→ WHAT THIS TASK INVOLVES
Print every line of the listing below, starting with the line that holds "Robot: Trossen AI" and going on through the line that holds "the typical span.", both included, and print nothing else.

→ DATA BLOCK

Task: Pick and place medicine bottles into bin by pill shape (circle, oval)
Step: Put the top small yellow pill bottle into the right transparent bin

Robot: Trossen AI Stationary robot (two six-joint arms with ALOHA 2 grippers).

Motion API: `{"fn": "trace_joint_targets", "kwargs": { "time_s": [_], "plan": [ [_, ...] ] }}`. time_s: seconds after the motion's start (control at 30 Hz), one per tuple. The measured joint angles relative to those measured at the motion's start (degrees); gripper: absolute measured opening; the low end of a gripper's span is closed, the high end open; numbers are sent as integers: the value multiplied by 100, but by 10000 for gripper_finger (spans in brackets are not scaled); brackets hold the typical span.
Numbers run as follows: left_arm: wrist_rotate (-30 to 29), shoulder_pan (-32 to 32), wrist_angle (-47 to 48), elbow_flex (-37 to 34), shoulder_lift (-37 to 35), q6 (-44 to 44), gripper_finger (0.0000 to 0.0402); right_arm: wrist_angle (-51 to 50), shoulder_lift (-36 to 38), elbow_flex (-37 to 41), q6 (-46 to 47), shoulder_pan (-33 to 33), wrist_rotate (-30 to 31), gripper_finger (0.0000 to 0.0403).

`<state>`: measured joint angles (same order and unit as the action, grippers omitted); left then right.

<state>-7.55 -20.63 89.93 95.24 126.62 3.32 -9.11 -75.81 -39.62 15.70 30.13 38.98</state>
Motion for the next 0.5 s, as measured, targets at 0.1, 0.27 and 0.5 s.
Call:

→ RESULT OF THIS EXERCISE
Robot: Trossen AI Stationary robot (two six-joint arms with ALOHA 2 grippers).

Motion API: `{"fn": "trace_joint_targets", "kwargs": { "time_s": [_], "plan": [ [_, ...] ] }}`. time_s: seconds after the motion's start (control at 30 Hz), one per tuple. The measured joint angles relative to those measured at the motion's start (degrees); gripper: absolute measured opening; the low end of a gripper's span is closed, the high end open; numbers are sent as integers: the value multiplied by 100, but by 10000 for gripper_finger (spans in brackets are not scaled); brackets hold the typical span.

The response to this exercise is now finished.